Creadas como ayuda idónea del Estado, las gobernaciones padecen los mismos vicios de inoperancia que el gobierno central. Los gobernadores y las juntas departamentales, en la práctica solo sirven para inflar el presupuesto, y la mejor muestra es el abandono en que se encuentran los pueblos del interior.

La ausencia del Estado, especialmente en situaciones de necesidad poblacional como la pobreza y la justicia social, es una herencia nefasta de sucesivos gobiernos nacionales, que han bastardeado sus obligaciones y compromisos con el mismo Estado y con la gente para dedicarse a nutrir la economía familiar con poderes, cargos y prebendas para los parientes y la clientela electoral, entre otros múltiples beneficios y privilegios negados a los “comunes”.

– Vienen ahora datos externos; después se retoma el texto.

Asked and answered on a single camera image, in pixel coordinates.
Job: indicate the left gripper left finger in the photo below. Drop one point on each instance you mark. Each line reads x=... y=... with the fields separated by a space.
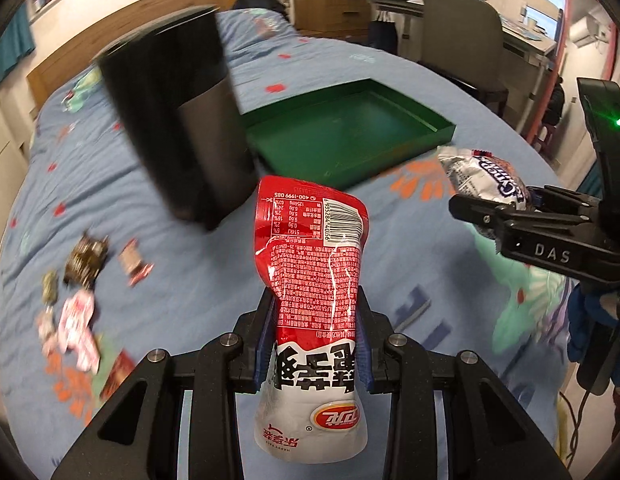
x=136 y=433

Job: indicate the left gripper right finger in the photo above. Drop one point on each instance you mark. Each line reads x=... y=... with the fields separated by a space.
x=450 y=416

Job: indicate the white blue cookie bag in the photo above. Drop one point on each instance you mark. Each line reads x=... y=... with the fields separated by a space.
x=483 y=176

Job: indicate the small pink white candy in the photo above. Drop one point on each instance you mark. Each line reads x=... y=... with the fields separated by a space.
x=46 y=330

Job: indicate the long red white snack packet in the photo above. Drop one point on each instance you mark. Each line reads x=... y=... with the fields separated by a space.
x=308 y=245

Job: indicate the small red snack packet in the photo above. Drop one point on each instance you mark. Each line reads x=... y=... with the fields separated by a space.
x=122 y=367

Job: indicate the pink white cartoon packet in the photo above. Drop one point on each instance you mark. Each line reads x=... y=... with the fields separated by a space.
x=73 y=332

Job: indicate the right gloved hand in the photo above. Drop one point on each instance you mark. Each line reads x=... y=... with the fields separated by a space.
x=594 y=338

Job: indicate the blue patterned bedspread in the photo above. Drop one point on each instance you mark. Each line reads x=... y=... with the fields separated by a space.
x=85 y=177

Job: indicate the olive green small candy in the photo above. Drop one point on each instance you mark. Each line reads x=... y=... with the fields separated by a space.
x=50 y=288

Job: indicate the red white small wrapper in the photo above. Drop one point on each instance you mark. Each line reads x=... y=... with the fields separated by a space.
x=134 y=266

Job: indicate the brown foil snack bag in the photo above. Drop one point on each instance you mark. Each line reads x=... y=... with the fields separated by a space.
x=86 y=260

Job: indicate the cluttered desk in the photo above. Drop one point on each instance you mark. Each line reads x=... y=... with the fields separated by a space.
x=536 y=52

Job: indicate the white air conditioner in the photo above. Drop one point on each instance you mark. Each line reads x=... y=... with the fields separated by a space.
x=590 y=30

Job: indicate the grey office chair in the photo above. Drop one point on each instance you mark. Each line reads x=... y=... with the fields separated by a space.
x=462 y=41

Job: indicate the green shallow tray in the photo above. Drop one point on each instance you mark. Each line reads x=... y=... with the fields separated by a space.
x=342 y=135

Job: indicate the wooden drawer cabinet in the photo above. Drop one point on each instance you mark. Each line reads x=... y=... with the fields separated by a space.
x=334 y=19

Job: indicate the black grey cylindrical appliance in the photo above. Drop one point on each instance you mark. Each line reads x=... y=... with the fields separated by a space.
x=170 y=84

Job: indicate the wooden headboard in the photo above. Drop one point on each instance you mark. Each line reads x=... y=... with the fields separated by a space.
x=63 y=50

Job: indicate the black bag by bed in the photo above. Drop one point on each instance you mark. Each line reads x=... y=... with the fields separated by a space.
x=278 y=6

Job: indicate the teal left curtain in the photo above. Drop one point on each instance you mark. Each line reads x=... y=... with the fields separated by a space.
x=16 y=43

Con el aterrizaje puntual de partidarios de los gobiernos de turno en la función pública, el Estado ha venido incrementando imperativa y abundantemente sus recursos humanos, al punto que hoy día se ha convertido en un gigante con pies de barro que rebosa ineficiencia en todos sus órganos jurisdiccionales, como por ejemplo en el tema de seguridad, donde el crimen organizado ha echado raíces y se consolida aterradoramente, para desgracia de la ciudadanía.

Entre las instituciones fallidas que incrementan significativamente el presupuesto público se encuentran las gobernaciones departamentales, consideradas elefantes blancos que solo sirven como adorno, mientras los poblados sobreviven inmersos en un mar de precariedades.

De acuerdo a datos del censo nacional e informes de organizaciones no gubernamentales, el índice de pobreza alcanza a uno de cada 3 paraguayos que viven especialmente en pueblos y ciudades del interior del país.

Este índice lamentable, que debería avergonzar a nuestras autoridades, es utilizado con fines electorales en cada campaña política, como ocurre estos días con el aterrizaje puntual de gavillas proselitistas en sitios de mucha necesidad, llevando su carga de migajas y abundantes promesas.

Un gobernador gana en promedio G. 17 millones mensuales por hacer nada y figuretear aquí y allá.

Los concejales departamentales no le van en zaga, y son reconocidos como inoperantes consuetudinarios que ante el menor pedido o reclamo de ayuda en el marco de sus obligaciones apelan al remanido argumento de la falta de recursos y un sinfín de pretextos que nadie cree por el nivel de vida principesco que llevan ellos, sus allegados y su clientela política cautiva.

Ninguna gobernación del país se salva de la crítica ciudadana.

Itapúa, por ejemplo, cuenta con una veintena de concejales departamentales, con salarios que superan los G. 9 millones mensuales, a cambio de nada, y el resultado está a la vista, con servicios públicos departamentales deficientes, estructuras viales decadentes y pobreza extendida en los sectores rurales debido al abandono en que se encuentran los pequeños productores.

Con las fortunas tiradas en nombre de las gobernaciones se podría mejorar sustantivamente la calidad de vida de la gente invirtiendo esos millones en infraestructura, servicios y apoyo a la producción.

Sin embargo, los gobiernos departamentales se han convertido en bastiones políticos consolidados, razón por la cual el solo hecho de hacer cálculos de prescindencia motivarían su rechazo contundente de parte del sector político, que le tiene como vaca lechera y referente de peso a la hora de cooptar voluntades electorales.

La descentralización del Estado como fórmula exitosa para el manejo país, recomendada por países serios, no ha prosperado en Paraguay, donde los gobiernos locales constituyen solo una mancha en el presupuesto, pero una oportunidad brillante para crear nuevos ricos y zánganos a costillas de la ciudadanía necesitada.